Copy every record exactly as it appears in the data below.

── Available records

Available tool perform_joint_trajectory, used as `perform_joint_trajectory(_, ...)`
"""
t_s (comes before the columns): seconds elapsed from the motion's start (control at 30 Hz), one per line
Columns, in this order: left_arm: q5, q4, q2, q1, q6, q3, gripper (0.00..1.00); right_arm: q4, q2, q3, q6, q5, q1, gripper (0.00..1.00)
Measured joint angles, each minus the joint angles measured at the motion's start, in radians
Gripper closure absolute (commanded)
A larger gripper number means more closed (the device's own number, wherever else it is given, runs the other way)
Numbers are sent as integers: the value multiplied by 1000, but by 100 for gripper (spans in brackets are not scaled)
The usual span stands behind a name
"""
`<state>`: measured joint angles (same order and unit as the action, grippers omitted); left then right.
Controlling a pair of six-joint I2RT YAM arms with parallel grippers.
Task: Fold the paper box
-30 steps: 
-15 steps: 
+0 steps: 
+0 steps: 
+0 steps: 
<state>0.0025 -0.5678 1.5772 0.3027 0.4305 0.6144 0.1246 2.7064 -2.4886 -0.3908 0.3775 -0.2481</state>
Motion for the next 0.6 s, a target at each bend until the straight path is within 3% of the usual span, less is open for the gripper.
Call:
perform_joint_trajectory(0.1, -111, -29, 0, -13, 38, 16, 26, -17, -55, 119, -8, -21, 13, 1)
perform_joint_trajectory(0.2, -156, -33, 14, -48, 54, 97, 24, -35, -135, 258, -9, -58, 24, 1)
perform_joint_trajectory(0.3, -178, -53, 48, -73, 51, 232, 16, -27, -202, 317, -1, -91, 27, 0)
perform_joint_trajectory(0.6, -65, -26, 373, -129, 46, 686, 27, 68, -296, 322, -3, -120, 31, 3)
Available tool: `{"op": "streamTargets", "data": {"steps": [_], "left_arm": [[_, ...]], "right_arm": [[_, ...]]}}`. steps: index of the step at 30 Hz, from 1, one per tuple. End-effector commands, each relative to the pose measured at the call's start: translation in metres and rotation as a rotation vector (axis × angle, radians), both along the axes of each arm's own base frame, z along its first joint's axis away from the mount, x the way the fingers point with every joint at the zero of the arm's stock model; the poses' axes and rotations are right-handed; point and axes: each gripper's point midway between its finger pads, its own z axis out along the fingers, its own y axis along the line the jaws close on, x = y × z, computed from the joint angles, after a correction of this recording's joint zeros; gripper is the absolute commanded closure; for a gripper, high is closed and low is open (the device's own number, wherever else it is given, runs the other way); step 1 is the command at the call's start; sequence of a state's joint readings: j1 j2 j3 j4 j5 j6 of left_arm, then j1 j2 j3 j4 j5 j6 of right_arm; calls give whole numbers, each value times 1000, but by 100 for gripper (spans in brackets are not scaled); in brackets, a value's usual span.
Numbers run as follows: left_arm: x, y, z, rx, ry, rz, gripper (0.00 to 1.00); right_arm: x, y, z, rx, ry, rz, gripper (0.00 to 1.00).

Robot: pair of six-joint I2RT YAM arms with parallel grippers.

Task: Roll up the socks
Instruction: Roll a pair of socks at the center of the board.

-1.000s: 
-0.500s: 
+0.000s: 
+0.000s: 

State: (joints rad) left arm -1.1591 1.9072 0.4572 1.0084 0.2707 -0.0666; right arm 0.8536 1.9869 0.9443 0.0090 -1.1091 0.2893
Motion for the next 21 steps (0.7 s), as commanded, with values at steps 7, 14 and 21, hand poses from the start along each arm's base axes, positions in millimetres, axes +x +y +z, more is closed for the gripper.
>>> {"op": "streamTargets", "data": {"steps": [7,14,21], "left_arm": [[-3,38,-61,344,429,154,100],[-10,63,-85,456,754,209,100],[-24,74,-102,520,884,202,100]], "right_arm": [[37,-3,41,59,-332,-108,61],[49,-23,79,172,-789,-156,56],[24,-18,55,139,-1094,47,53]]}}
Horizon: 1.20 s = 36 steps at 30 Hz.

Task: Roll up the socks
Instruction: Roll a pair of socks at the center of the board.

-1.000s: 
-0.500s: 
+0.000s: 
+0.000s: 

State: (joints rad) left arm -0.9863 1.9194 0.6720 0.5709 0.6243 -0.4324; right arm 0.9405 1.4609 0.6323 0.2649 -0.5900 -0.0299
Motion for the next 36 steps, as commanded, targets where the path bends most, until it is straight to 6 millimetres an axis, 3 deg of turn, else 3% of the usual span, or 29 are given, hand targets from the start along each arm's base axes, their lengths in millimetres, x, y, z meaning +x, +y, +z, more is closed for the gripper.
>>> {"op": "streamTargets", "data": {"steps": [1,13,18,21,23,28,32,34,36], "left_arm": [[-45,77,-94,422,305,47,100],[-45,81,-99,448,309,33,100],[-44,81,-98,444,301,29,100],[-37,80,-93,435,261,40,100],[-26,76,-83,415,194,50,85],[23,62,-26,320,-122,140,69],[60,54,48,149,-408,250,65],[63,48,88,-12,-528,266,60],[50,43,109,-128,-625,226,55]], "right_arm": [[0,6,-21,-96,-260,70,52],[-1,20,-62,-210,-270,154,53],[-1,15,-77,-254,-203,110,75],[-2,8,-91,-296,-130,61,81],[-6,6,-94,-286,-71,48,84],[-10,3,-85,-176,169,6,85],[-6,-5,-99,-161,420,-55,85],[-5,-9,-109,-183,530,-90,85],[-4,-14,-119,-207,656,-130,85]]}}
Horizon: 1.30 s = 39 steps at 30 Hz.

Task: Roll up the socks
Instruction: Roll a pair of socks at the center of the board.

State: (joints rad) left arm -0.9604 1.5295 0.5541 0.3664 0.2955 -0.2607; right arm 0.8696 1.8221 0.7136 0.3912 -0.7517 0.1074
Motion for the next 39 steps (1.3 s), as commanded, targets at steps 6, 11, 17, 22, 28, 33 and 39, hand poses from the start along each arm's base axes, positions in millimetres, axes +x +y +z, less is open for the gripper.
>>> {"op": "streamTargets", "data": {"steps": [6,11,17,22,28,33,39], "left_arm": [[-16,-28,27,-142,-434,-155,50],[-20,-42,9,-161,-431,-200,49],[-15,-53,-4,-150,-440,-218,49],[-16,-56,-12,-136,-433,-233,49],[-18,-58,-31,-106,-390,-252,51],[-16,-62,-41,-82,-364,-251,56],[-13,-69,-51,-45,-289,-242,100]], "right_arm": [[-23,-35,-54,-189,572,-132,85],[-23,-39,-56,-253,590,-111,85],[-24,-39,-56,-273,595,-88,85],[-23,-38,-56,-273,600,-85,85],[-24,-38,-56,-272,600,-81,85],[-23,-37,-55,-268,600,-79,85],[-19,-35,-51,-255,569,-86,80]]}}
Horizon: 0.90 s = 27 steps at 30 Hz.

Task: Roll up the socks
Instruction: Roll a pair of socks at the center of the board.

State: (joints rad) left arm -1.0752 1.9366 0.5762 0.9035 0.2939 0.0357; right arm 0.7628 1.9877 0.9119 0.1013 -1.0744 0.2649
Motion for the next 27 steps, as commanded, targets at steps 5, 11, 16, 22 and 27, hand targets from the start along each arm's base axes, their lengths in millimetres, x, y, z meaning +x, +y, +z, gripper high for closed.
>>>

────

* **Solved problem**
Available tool perform_joint_trajectory, used as `perform_joint_trajectory(_, ...)`
"""
t_s (comes before the columns): seconds elapsed from the motion's start (control at 30 Hz), one per line
Columns, in this order: left_arm: q5, q4, q2, q1, q6, q3, gripper (0.00..1.00); right_arm: q4, q2, q3, q6, q5, q1, gripper (0.00..1.00)
Measured joint angles, each minus the joint angles measured at the motion's start, in radians
Gripper closure absolute (commanded)
A larger gripper number means more closed (the device's own number, wherever else it is given, runs the other way)
Numbers are sent as integers: the value multiplied by 1000, but by 100 for gripper (spans in brackets are not scaled)
The usual span stands behind a name
"""
`<state>`: measured joint angles (same order and unit as the action, grippers omitted); left then right.
Controlling a pair of six-joint I2RT YAM arms with parallel grippers.
Task: Fold the paper box
-30 steps: 
-15 steps: 
+0 steps: 
+0 steps: 
+0 steps: 
<state>0.0025 -0.5678 1.5772 0.3027 0.4305 0.6144 0.1246 2.7064 -2.4886 -0.3908 0.3775 -0.2481</state>
Motion for the next 0.6 s, a target at each bend until the straight path is within 3% of the usual span, less is open for the gripper.
Call:
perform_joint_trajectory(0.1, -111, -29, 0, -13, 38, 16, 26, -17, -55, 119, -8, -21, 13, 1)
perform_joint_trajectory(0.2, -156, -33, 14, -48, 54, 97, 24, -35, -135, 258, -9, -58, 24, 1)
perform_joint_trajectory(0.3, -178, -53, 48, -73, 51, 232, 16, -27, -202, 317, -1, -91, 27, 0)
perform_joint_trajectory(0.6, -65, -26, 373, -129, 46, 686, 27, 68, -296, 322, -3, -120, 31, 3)
Available tool: `{"op": "streamTargets", "data": {"steps": [_], "left_arm": [[_, ...]], "right_arm": [[_, ...]]}}`. steps: index of the step at 30 Hz, from 1, one per tuple. End-effector commands, each relative to the pose measured at the call's start: translation in metres and rotation as a rotation vector (axis × angle, radians), both along the axes of each arm's own base frame, z along its first joint's axis away from the mount, x the way the fingers point with every joint at the zero of the arm's stock model; the poses' axes and rotations are right-handed; point and axes: each gripper's point midway between its finger pads, its own z axis out along the fingers, its own y axis along the line the jaws close on, x = y × z, computed from the joint angles, after a correction of this recording's joint zeros; gripper is the absolute commanded closure; for a gripper, high is closed and low is open (the device's own number, wherever else it is given, runs the other way); step 1 is the command at the call's start; sequence of a state's joint readings: j1 j2 j3 j4 j5 j6 of left_arm, then j1 j2 j3 j4 j5 j6 of right_arm; calls give whole numbers, each value times 1000, but by 100 for gripper (spans in brackets are not scaled); in brackets, a value's usual span.
Numbers run as follows: left_arm: x, y, z, rx, ry, rz, gripper (0.00 to 1.00); right_arm: x, y, z, rx, ry, rz, gripper (0.00 to 1.00).

Robot: pair of six-joint I2RT YAM arms with parallel grippers.

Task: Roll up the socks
Instruction: Roll a pair of socks at the center of the board.

-1.000s: 
-0.500s: 
+0.000s: 
+0.000s: 

State: (joints rad) left arm -1.1591 1.9072 0.4572 1.0084 0.2707 -0.0666; right arm 0.8536 1.9869 0.9443 0.0090 -1.1091 0.2893
Motion for the next 21 steps (0.7 s), as commanded, with values at steps 7, 14 and 21, hand poses from the start along each arm's base axes, positions in millimetres, axes +x +y +z, more is closed for the gripper.
>>> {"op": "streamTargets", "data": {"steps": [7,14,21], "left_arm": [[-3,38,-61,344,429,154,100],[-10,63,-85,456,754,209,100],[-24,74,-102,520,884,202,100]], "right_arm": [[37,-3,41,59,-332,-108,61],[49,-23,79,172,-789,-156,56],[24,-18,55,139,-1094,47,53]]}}
Horizon: 1.20 s = 36 steps at 30 Hz.

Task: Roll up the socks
Instruction: Roll a pair of socks at the center of the board.

-1.000s: 
-0.500s: 
+0.000s: 
+0.000s: 

State: (joints rad) left arm -0.9863 1.9194 0.6720 0.5709 0.6243 -0.4324; right arm 0.9405 1.4609 0.6323 0.2649 -0.5900 -0.0299
Motion for the next 36 steps, as commanded, targets where the path bends most, until it is straight to 6 millimetres an axis, 3 deg of turn, else 3% of the usual span, or 29 are given, hand targets from the start along each arm's base axes, their lengths in millimetres, x, y, z meaning +x, +y, +z, more is closed for the gripper.
>>> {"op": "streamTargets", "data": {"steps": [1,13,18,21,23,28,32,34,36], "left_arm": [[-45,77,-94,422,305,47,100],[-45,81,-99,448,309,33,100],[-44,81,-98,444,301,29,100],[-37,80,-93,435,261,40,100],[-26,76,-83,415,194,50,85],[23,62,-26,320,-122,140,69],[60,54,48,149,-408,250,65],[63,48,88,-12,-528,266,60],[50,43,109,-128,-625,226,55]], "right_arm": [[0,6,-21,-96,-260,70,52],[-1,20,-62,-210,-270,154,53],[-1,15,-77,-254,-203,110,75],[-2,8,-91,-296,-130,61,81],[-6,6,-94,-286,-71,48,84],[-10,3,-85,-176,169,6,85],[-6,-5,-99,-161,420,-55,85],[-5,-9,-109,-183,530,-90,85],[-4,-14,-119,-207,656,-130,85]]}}
Horizon: 1.30 s = 39 steps at 30 Hz.

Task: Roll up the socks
Instruction: Roll a pair of socks at the center of the board.

State: (joints rad) left arm -0.9604 1.5295 0.5541 0.3664 0.2955 -0.2607; right arm 0.8696 1.8221 0.7136 0.3912 -0.7517 0.1074
Motion for the next 39 steps (1.3 s), as commanded, targets at steps 6, 11, 17, 22, 28, 33 and 39, hand poses from the start along each arm's base axes, positions in millimetres, axes +x +y +z, less is open for the gripper.
>>> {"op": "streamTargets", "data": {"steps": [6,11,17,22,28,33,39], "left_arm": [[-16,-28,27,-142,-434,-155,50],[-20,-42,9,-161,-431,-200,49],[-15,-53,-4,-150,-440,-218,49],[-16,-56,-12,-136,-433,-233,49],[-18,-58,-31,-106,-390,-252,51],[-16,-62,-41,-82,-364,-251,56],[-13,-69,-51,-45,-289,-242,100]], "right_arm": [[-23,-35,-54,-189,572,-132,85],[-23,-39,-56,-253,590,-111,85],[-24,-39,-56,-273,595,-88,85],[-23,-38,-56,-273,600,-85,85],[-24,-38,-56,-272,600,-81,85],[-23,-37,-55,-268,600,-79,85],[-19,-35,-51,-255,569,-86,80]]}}
Horizon: 0.90 s = 27 steps at 30 Hz.

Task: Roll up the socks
Instruction: Roll a pair of socks at the center of the board.

State: (joints rad) left arm -1.0752 1.9366 0.5762 0.9035 0.2939 0.0357; right arm 0.7628 1.9877 0.9119 0.1013 -1.0744 0.2649
Motion for the next 27 steps, as commanded, targets at steps 5, 11, 16, 22 and 27, hand targets from the start along each arm's base axes, their lengths in millimetres, x, y, z meaning +x, +y, +z, gripper high for closed.
>>>

Nothing more remains in this exercise.